((

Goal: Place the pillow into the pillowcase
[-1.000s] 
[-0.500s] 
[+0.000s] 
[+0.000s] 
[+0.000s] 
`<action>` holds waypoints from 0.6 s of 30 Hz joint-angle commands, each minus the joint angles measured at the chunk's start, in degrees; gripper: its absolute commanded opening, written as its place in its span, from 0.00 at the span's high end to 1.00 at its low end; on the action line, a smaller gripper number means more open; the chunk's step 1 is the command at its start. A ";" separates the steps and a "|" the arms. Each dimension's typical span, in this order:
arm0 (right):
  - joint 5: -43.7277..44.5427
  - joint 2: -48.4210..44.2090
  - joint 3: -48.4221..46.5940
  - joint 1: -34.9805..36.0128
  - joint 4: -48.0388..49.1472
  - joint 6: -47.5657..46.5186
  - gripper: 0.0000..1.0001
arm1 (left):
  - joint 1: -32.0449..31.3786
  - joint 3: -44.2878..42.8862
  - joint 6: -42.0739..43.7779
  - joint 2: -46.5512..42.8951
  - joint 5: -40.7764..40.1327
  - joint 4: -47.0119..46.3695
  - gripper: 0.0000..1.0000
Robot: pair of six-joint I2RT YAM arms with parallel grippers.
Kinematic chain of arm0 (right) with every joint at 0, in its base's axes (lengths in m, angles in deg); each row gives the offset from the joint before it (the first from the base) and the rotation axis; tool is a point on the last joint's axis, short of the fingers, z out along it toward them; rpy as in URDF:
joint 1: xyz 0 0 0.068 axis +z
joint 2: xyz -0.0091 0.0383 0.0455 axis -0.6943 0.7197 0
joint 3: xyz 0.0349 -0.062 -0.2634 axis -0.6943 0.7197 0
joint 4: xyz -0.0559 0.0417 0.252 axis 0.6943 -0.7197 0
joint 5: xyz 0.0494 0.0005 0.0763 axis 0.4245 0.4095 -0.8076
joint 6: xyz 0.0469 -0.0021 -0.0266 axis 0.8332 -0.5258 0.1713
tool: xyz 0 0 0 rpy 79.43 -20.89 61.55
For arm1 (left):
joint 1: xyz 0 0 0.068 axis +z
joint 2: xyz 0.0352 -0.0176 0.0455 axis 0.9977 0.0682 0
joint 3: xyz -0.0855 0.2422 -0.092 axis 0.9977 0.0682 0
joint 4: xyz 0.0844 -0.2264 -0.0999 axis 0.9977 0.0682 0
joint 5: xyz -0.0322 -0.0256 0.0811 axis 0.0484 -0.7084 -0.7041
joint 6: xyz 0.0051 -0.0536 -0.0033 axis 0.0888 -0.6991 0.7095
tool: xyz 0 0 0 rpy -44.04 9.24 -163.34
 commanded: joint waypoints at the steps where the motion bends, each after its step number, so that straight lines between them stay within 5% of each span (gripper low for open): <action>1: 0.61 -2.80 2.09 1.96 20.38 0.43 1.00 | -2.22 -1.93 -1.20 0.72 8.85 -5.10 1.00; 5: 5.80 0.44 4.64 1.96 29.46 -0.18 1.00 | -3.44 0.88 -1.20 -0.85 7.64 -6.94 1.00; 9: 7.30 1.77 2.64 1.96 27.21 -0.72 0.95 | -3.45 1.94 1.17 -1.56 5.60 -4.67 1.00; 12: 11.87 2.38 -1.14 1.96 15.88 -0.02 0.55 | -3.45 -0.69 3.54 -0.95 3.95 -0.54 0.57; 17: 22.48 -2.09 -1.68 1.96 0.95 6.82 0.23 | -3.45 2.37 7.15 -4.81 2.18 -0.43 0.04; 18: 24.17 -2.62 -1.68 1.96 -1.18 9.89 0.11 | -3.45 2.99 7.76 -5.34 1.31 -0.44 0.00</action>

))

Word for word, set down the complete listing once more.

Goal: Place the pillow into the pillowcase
[-1.000s] 
[-0.500s] 
[+0.000s] 
[+0.000s] 
[+0.000s] 
`<action>` holds waypoints from 0.6 s of 30 Hz joint-angle commands, each minus the joint angles measured at the chunk's start, in degrees; gripper: its absolute commanded opening, written as its place in its span, from 0.00 at the span's high end to 1.00 at its low end; on the action line, a smaller gripper number means more open; the chunk's step 1 is the command at its start. A ";" separates the steps and a "|" the arms. Each dimension's typical span, in this order:
arm0 (right):
  - joint 5: -43.7277..44.5427
  - joint 2: -48.4210..44.2090
  - joint 3: -48.4221..46.5940
  - joint 1: -34.9805..36.0128
  - joint 4: -48.0388..49.1472
  - joint 6: -47.5657..46.5186
  - gripper: 0.0000..1.0001
arm1 (left):
  - joint 1: -32.0449..31.3786
  - joint 3: -44.2878..42.8862
  - joint 6: -42.0739..43.7779
  - joint 2: -46.5512..42.8951
  - joint 5: -40.7764..40.1327
  - joint 4: -47.0119..46.3695
  - gripper: 0.0000..1.0000
Robot: pair of six-joint I2RT YAM arms with parallel grippers.
Kinematic chain of arm0 (right) with every joint at 0, in its base's axes (lengths in m, angles in deg); each row gives the offset from the joint before it (the first from the base) and the rotation axis; tool is a point on the last joint's axis, short of the fingers, z out along it toward them; rpy as in URDF:
joint 1: xyz 0 0 0.068 axis +z
joint 2: xyz -0.0091 0.0383 0.0455 axis -0.6943 0.7197 0
joint 3: xyz 0.0349 -0.062 -0.2634 axis -0.6943 0.7197 0
joint 4: xyz -0.0559 0.0417 0.252 axis 0.6943 -0.7197 0
joint 5: xyz 0.0494 0.0005 0.0763 axis 0.4245 0.4095 -0.8076
joint 6: xyz 0.0469 -0.0021 -0.0266 axis 0.8332 -0.5258 0.1713
tool: xyz 0 0 0 rpy 79.43 -20.89 61.55
For arm1 (left):
joint 1: xyz 0 0 0.068 axis +z
joint 2: xyz 0.0352 -0.0176 0.0455 axis 0.9977 0.0682 0
joint 3: xyz -0.0855 0.2422 -0.092 axis 0.9977 0.0682 0
joint 4: xyz 0.0844 -0.2264 -0.0999 axis 0.9977 0.0682 0
joint 5: xyz -0.0322 -0.0256 0.0811 axis 0.0484 -0.7084 -0.7041
joint 6: xyz 0.0051 -0.0536 -0.0033 axis 0.0888 -0.6991 0.7095
tool: xyz 0 0 0 rpy -44.04 9.24 -163.34
 commanded: joint waypoints at the steps where the motion bends, each after its step number, so that straight lines between them stay within 5% of each span (gripper low for open): <action>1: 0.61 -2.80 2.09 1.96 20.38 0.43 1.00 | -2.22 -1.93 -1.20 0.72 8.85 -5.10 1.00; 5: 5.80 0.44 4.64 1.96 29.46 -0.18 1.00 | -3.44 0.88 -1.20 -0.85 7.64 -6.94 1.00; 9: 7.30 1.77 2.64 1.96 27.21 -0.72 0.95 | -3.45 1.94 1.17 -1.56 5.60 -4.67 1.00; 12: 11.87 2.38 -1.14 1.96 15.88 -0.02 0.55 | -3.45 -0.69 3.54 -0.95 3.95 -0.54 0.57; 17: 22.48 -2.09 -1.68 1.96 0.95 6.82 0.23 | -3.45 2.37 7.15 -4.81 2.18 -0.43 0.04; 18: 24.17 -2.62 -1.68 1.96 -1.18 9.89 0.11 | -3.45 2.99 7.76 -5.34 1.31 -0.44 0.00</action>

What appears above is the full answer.